__DIRECTIONS FOR THIS TASK__
For this exercise, copy the data exactly and omit any images.

= Beginning of Section =

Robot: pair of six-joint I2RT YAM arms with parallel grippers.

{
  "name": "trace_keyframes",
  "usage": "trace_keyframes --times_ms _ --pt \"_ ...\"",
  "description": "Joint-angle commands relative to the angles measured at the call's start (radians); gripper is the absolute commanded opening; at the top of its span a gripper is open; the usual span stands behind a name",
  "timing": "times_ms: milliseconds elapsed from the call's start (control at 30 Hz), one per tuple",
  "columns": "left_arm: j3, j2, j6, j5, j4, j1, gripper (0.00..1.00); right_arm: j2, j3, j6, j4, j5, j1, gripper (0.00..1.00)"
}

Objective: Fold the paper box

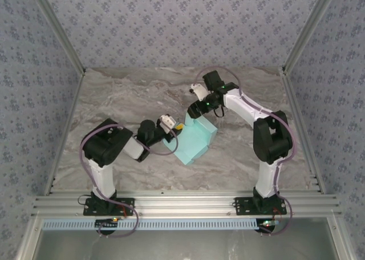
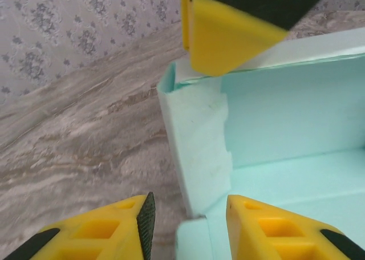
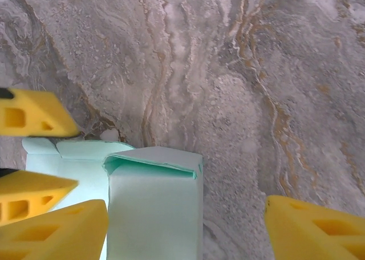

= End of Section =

__SOLUTION TO THE PROBLEM__
Robot: pair of six-joint I2RT YAM arms with parallel grippers.

{
  "name": "trace_keyframes",
  "usage": "trace_keyframes --times_ms _ --pt \"_ ...\"",
  "description": "Joint-angle commands relative to the angles measured at the call's start (radians); gripper is the absolute commanded opening; at the top of its span a gripper is open; the usual span stands behind a name",
  "timing": "times_ms: milliseconds elapsed from the call's start (control at 30 Hz), one per tuple",
  "columns": "left_arm: j3, j2, j6, j5, j4, j1, gripper (0.00..1.00); right_arm: j2, j3, j6, j4, j5, j1, gripper (0.00..1.00)"
}

Objective: Fold the paper box

The exercise ends with this answer.